El estudio de la Ciencia Cristiana nos abre los ojos al reconocimiento de la Vida como la única autoridad de la existencia. Por medio de este reconocimiento uno deja de buscar esperanzado la posibilidad futura de tener una vida inmortal, y comienza a regocijarse al saber que ya posee inmortalidad por ser hijo de Dios. El hombre real, el hombre a quien Dios crea, constituye y controla, ya está libre de todo falso concepto de la creación como material. Él es un habitante del reino de la realidad espiritual, y expresa continuamente la naturaleza de su Padre celestial en cualidades tales como alegría, paz, salud, sabiduría, y así sucesivamente.

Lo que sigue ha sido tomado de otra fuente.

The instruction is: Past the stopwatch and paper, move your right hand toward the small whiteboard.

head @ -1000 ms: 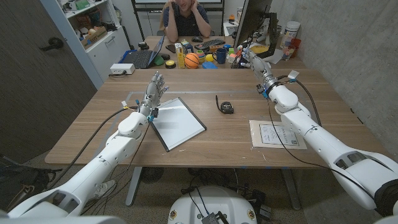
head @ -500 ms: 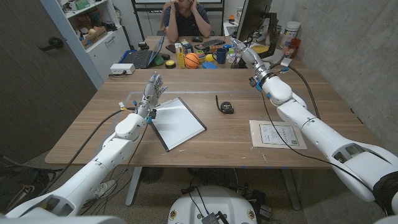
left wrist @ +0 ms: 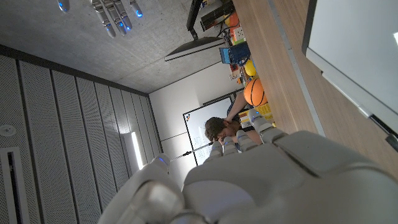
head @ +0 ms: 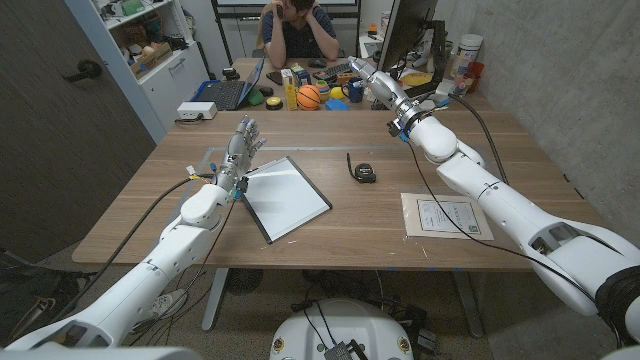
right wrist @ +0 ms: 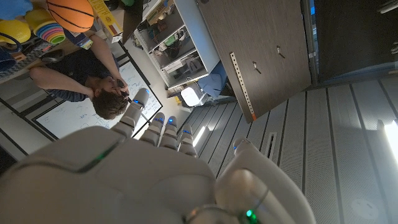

La Sra. Eddy, ella misma un ejemplo inspirador del poder de la Ciencia divina para preservar la vida y otorgar la salud, tiene esto para decir de la existencia humana (Ciencia y Salud, pág. 246.): “Si no fuera por el error de medir y limitar todo lo que es bueno y bello, el hombre gozaría de más de setenta años y aún mantendría su vigor, lozanía y promesa. El hombre, gobernado por la Mente inmortal, es siempre bello y sublime. Cada año que pasa desarrolla sabiduría, belleza y santidad”.
¡Dejemos entonces de medir y empecemos a disfrutar de la inmortalidad!